# New Outback Owner



## OPKSclan

Great website! Full of great information.

We just traded in our 2000 21' Aero Cub "pop out" for a new 2004 28-BHS Outback. Couldn't be happier. What a beautiful interior and a plentiful list of standard equipment.

We are a family of 5 with a 10, 8 & 4 year old. Haven't had a chance to camp in it yet, but did set it up in the driveway and tested all of the systems without a hitch, exept for tripping the 15amp garage recepticle breaker when I turned the air conditioner on. (I new that would happen). The fit and finish is way above par.

We're going to take a "break-in" trip close to home to make sure everything functions properly before we take a 10 day trip thru the Colorado Rockies in July.

Here is some info on my tow vehicle:
2002 Chevrolet Suburban Z71 4X4
Vortec 5300 V8
w/ Tow/Haul Mode


----------



## NDJollyMon

Welcome to OUTBACKERS!







Glad you like your OUTBACK!


----------



## Twins Make 4

Welcome aboard...This is a great site for Outback info. Stay Tuned.

Happy Outbacking.


----------



## Y-Guy

Welcome aboard and keep us posted about your maiden voyage too!


----------



## CamperDC

Hello Smith Clan,

Your plan for a short break-in trip is a good one. This will allow you to get most everything buttoned up for your long trip. Of course every trip we make I find something else I need to get, fix or do.

Hope your Outback provides the memories ours is.

Have fun


----------



## California Jim

Welcome aboard!

We love our 28BHS and just got back from a 1000 mile 1 week trip to Yosemite. The floor plan of the 28BHS is so wide open that we never feel cramped inside, and everybody has their space if needed. It's a very nice unit and I expect you and the family will be well pleased. Happy Trails


----------



## OPKSclan

Thank you all for your kind reception. I am looking forward to utilizing Outbackers.com as a valuable resource. I hope to be able to contribute some good advice that will help other campers.


----------



## summergames84

A big welcome to the Smith clan! action


----------



## borntorv

Welcome to the Smiths,

Congrats on getting the Outback and a 28BHS to boot. We attended my niece's wedding this past weekend and to save a few bucks (like $500







) we took the Outback and the whole family slept in it. That made five big guys, the Mrs. and my nine year-old daughter. It wasn't palatial but we all slept comfortably and had a good time sharing the weekend.

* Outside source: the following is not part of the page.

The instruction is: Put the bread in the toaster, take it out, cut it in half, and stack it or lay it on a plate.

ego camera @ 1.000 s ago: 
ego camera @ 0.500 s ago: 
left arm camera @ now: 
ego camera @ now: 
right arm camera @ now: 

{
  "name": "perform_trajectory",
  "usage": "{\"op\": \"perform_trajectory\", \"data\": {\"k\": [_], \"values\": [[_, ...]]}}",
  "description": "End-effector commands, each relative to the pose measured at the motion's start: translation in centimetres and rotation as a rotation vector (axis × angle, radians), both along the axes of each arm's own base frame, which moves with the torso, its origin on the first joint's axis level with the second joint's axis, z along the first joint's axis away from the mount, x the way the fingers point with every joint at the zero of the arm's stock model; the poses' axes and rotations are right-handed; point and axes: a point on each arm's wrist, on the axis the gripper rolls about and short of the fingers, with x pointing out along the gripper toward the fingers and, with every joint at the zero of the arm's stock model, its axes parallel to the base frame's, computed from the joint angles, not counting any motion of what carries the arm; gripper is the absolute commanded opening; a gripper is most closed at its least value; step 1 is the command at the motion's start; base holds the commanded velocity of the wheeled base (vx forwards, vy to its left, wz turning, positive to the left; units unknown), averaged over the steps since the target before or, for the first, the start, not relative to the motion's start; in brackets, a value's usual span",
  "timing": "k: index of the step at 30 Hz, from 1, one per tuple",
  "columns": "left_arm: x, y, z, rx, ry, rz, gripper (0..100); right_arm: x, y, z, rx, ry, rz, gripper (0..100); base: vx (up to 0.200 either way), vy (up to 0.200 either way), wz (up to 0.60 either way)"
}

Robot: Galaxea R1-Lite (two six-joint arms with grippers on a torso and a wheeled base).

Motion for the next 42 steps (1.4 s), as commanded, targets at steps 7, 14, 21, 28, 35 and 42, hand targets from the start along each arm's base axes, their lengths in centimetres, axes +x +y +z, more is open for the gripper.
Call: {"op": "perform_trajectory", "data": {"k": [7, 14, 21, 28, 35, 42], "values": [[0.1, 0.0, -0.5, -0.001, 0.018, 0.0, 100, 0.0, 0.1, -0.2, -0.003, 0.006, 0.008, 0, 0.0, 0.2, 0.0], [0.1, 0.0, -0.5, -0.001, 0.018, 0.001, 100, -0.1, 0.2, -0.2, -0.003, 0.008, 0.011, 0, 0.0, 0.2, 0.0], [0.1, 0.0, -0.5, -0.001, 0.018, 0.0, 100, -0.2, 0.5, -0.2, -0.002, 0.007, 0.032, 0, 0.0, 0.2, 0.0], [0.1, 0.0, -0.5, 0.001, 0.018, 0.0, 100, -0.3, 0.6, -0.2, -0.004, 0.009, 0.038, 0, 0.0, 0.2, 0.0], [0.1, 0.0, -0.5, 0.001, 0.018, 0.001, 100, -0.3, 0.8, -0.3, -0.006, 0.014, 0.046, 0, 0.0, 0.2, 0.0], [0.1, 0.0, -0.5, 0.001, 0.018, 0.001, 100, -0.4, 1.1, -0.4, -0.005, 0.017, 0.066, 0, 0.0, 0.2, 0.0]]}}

Hope you find the unit to be as flexible as it has for us,

Greg


----------



## hurricaneplumber

Welcome!!!!! Great choice, I have not had any major problems with mine.

Happy Camping.......

Enjoy it

Kevin


----------



## mjwencl

Well to Outbackers! Nice to have you here! You'll find our group very informative, fun, and nice to converse with! action

Have a great summer camping in the new rig! sunny

Cheers!
Michael


----------



## horsesense

Hi All,
My family and I just picked up our 2004 21RS. Were dying to get out with it. Have res. for a couple places along the central coast of Ca. for a couple of weeks in Aug. We cant wait to meet other outbackers. C-ya!!


----------



## OPKSclan

Just got back from our breakin trip with our new 28-BHS. We went an hour North of our Kansas City home to Smithville Lake, Missouri. Everything worked great







. Slide out slid out, A/C, water heater, everything except the bathroom exhaust fan worked flawlessly. The exhaust fan was blowing when it should have been sucking. I am assuming it is wired wrong and blowing into the bathroom instead of exhausting. Any easy/quick fix? I don't want to take it into the dealer for such a small problem.

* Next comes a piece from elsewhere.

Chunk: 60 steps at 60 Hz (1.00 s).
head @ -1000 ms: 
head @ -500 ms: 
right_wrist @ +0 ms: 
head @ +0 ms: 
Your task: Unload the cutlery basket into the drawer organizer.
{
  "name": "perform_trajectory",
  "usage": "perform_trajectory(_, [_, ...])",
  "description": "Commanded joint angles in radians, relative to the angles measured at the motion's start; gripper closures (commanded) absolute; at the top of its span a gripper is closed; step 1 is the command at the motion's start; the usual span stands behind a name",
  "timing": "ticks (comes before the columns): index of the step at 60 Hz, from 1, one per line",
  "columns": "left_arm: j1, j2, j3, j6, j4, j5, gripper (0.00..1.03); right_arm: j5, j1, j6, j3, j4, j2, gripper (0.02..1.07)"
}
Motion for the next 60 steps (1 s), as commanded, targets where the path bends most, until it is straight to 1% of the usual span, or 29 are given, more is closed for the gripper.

We camped at an electric only site. Hauled potable water in. Plumbing system worked wonderfully. The only gripe I had was the size of the grey water holding tank. We max'd out on Saturday night. Any way to replace it with a larger capacity tank? Any other suggestions?

After reading many forums on towing weights, I was concerned about my setup. I have an '02 5.3L/3.73 ratio Suburban. I took the loaded vehicles to a scale and my Gross Combined Vehicle Weight was 11,760 lbs (minus 2 kids, wife and dog) with my Pro Eagle WDH and sway bar setup. The max on the Burb is 13,000 lbs. I figured with the rest of the family in, I am about 800 to 900lbs under my GCVW. I know I am pushing it, but the Burb worked very well, other than a couple of standing starts at the bottom of very steep hills. I am sure in a couple of years we will upgrade to a 3/4 ton diesel, but for now the 5.3L V8 will have to do. I kind of enjoyed making the many minute throttle adjustments in third gear and tow/mode to keep the RPM's at the most efficient levels without hitting a high revving downshift into second. I was able to keep up with traffic nicely.

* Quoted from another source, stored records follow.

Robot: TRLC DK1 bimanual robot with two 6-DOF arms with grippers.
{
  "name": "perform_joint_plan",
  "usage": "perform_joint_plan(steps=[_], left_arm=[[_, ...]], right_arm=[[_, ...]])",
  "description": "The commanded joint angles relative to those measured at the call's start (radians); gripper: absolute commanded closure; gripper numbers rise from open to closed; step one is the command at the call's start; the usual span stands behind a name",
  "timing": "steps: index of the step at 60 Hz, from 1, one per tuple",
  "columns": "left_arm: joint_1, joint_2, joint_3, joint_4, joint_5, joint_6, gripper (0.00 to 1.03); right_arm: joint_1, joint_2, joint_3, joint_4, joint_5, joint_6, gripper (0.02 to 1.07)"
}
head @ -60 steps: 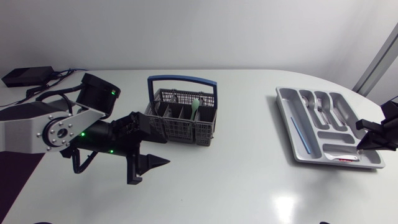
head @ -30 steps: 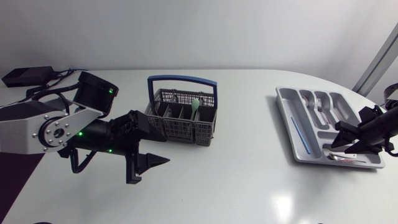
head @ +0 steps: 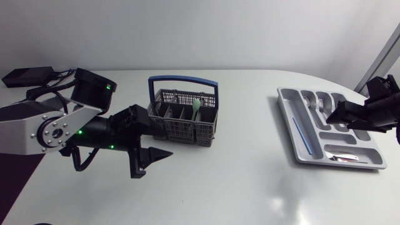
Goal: Unload the cutlery basket into the drawer organizer.
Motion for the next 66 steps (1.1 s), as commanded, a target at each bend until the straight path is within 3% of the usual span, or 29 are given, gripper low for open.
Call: perform_joint_plan(steps=[1, 20, 47, 66], left_arm=[[0.02, 0.011, 0.028, 0.039, 0.0, -0.062, 0.32], [0.029, 0.162, 0.15, 0.193, 0.011, -0.24, 0.32], [-0.029, 0.438, 0.305, 0.372, 0.026, -0.339, 0.32], [-0.048, 0.557, 0.351, 0.519, -0.083, -0.413, 0.32]], right_arm=[[0.049, -0.052, -0.055, 0.023, -0.01, 0.001, 0.15], [0.178, -0.087, -0.13, 0.089, -0.013, 0.062, 0.15], [0.261, -0.086, -0.193, 0.205, -0.011, 0.117, 0.15], [0.272, -0.063, -0.204, 0.262, -0.011, 0.128, 0.15]])
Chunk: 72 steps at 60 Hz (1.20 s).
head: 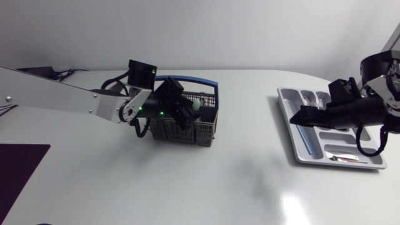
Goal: Unload the cutlery basket into the drawer organizer.
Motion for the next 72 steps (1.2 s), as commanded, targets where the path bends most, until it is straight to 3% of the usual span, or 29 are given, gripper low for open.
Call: perform_joint_plan(steps=[1, 14, 20, 31, 38, 44, 72], left_arm=[[-0.011, 0.044, 0.035, 0.032, -0.018, -0.04, 0.32], [-0.024, 0.091, 0.064, 0.07, -0.062, -0.049, 0.33], [-0.023, 0.111, 0.081, 0.075, -0.061, -0.053, 0.39], [-0.02, 0.123, 0.09, 0.073, -0.056, -0.067, 0.6], [-0.018, 0.119, 0.079, 0.073, -0.027, -0.067, 0.79], [-0.017, 0.114, 0.07, 0.072, -0.009, -0.067, 0.85], [0.009, 0.05, 0.016, 0.059, 0.064, -0.067, 0.9]], right_arm=[[0.013, 0.02, -0.024, 0.012, 0.002, 0.022, 0.15], [0.014, 0.035, -0.04, 0.037, 0.002, 0.022, 0.15], [0.013, 0.037, -0.044, 0.039, 0.002, 0.022, 0.15], [0.014, 0.037, -0.047, 0.042, 0.002, 0.022, 0.15], [0.016, 0.037, -0.054, 0.048, 0.002, 0.022, 0.15], [0.016, 0.035, -0.062, 0.052, 0.002, 0.022, 0.15], [0.024, 0.031, -0.082, 0.068, 0.008, 0.022, 0.15]])
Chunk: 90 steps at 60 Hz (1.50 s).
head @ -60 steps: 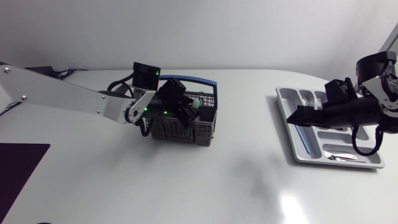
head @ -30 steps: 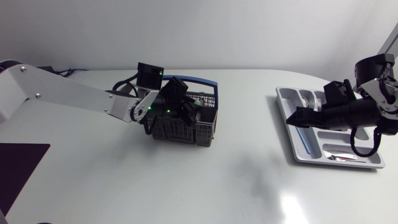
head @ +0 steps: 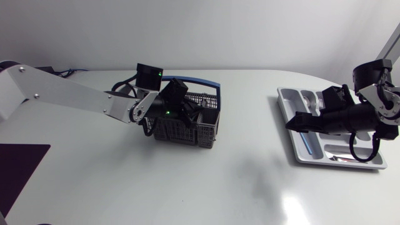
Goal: Unload the cutlery basket into the drawer organizer.
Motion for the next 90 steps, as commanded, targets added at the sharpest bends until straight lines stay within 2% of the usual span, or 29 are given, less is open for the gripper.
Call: perform_joint_plan(steps=[1, 11, 27, 51, 64, 71, 78, 84, 90], left_arm=[[0.014, -0.044, -0.039, -0.005, 0.016, -0.019, 0.9], [0.027, -0.074, -0.066, -0.005, 0.034, -0.018, 0.98], [0.045, -0.094, -0.077, -0.047, 0.06, -0.011, 1.0], [0.067, -0.275, -0.161, -0.038, 0.119, -0.036, 1.0], [0.091, -0.377, -0.135, -0.056, 0.197, -0.156, 1.0], [0.099, -0.436, -0.114, -0.108, 0.24, -0.205, 1.0], [0.105, -0.469, -0.101, -0.14, 0.298, -0.263, 1.0], [0.109, -0.475, -0.088, -0.157, 0.336, -0.311, 1.0], [0.12, -0.47, -0.068, -0.162, 0.386, -0.381, 1.0]], right_arm=[[0.007, 0.015, -0.027, 0.012, 0.007, 0.022, 0.15], [0.014, 0.014, -0.035, 0.02, 0.007, 0.022, 0.15], [0.021, 0.006, -0.042, 0.018, 0.009, 0.022, 0.15], [0.048, -0.051, -0.062, 0.011, 0.012, 0.022, 0.15], [0.125, -0.144, -0.105, 0.065, 0.018, -0.001, 0.15], [0.211, -0.21, -0.124, 0.091, 0.021, -0.051, 0.15], [0.28, -0.235, -0.11, 0.089, 0.021, -0.094, 0.08], [0.323, -0.219, -0.068, 0.048, 0.013, -0.096, 0.07], [0.357, -0.21, -0.035, 0.031, -0.068, -0.093, 0.07]])
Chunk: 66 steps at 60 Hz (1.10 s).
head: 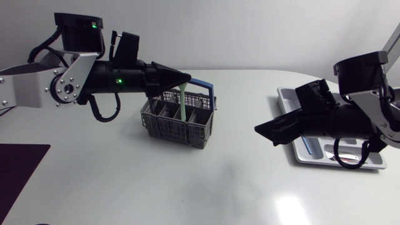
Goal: Unload the cutlery basket into the drawer organizer.
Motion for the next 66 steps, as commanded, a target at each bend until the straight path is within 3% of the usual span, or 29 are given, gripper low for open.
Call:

Now that our breakin trip is successfully behind us, we are looking forward to our 8 day trip through the Colorado Rockies the end of this month. Nothing like punishing the old Suburban in the heat of July and August at extreme altitudes. If we can make it through this, I will never have a worry about my setup. I am going to have a transmission tempreture gauge installed however. That's all we would need to have happen is the transmission going out on some switchback. I will be planning my routes very carefully to avoid any extreme grades just to be sure.

Thanks for reading my post. Happy Outbacking!!!!!!!

Dan


----------



## California Jim

Congrats Dan on the maiden voyage, and glad your system worked well. As to your fan direction simply reverse the wires and it will spin the correct way. This repair is not that uncommon.


----------



## Y-Guy

Dan we carry a 10 gallon blue tote tank with wheels, so we can dump grey water without taking the camper down. You can get various sizes, 5-20+

Congrats on the first trip out.


----------